Required action: Below are the records. How many of their lines contain "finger"? Give only the number.

Data excerpts:
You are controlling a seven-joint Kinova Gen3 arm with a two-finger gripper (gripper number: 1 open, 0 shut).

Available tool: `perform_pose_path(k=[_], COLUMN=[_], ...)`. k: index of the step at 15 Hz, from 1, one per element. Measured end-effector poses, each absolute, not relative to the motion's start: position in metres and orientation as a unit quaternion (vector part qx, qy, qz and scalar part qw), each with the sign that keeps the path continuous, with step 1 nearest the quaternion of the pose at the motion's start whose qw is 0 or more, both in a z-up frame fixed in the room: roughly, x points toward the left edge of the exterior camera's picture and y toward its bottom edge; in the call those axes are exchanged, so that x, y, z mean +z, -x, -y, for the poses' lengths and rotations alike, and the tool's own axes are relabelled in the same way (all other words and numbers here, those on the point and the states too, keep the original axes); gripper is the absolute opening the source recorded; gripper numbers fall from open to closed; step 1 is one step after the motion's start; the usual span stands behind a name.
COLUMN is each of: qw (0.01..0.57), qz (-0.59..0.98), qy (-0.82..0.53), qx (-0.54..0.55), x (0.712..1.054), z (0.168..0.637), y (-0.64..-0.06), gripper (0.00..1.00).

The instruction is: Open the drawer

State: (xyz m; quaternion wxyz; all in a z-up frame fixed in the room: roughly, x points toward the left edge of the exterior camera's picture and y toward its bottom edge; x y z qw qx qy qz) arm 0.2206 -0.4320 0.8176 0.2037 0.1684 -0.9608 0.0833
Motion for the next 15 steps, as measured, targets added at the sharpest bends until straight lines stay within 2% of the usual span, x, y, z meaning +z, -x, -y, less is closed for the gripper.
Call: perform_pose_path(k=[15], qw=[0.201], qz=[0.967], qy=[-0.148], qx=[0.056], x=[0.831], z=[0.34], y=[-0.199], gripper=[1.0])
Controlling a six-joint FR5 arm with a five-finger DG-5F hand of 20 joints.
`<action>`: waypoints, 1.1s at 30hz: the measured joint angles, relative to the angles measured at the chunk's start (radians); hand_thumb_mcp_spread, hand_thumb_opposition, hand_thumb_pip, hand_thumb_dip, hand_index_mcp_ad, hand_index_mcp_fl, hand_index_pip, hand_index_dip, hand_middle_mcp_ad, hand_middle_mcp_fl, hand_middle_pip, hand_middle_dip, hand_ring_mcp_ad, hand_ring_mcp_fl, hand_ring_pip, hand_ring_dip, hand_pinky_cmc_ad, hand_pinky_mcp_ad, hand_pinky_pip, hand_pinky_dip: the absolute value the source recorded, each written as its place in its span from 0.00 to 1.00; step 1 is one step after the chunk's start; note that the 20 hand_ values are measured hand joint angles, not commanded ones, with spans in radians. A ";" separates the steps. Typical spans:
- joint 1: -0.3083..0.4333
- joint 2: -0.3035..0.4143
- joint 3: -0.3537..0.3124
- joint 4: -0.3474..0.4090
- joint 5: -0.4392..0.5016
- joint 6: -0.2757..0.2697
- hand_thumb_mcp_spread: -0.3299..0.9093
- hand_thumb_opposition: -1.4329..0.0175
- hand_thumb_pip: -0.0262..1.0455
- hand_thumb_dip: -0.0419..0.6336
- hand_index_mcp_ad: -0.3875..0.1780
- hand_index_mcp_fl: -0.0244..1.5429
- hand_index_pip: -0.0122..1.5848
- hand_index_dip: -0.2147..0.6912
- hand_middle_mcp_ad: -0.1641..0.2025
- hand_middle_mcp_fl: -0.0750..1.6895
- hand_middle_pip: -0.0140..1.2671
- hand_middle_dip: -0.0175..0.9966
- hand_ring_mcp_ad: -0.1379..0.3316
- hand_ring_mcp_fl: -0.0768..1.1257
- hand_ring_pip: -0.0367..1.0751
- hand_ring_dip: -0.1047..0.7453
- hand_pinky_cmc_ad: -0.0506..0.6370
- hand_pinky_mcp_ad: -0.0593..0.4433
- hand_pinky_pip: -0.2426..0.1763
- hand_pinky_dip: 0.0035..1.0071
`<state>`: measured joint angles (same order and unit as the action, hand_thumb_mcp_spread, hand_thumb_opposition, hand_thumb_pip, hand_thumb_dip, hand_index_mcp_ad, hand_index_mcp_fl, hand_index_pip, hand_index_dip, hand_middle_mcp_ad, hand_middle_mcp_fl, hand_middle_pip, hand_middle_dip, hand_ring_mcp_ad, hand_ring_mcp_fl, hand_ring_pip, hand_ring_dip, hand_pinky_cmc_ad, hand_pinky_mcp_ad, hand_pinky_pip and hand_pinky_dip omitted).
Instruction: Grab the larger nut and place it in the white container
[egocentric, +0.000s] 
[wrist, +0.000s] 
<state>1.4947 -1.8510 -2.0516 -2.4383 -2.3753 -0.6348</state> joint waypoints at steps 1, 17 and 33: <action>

Completed task: 2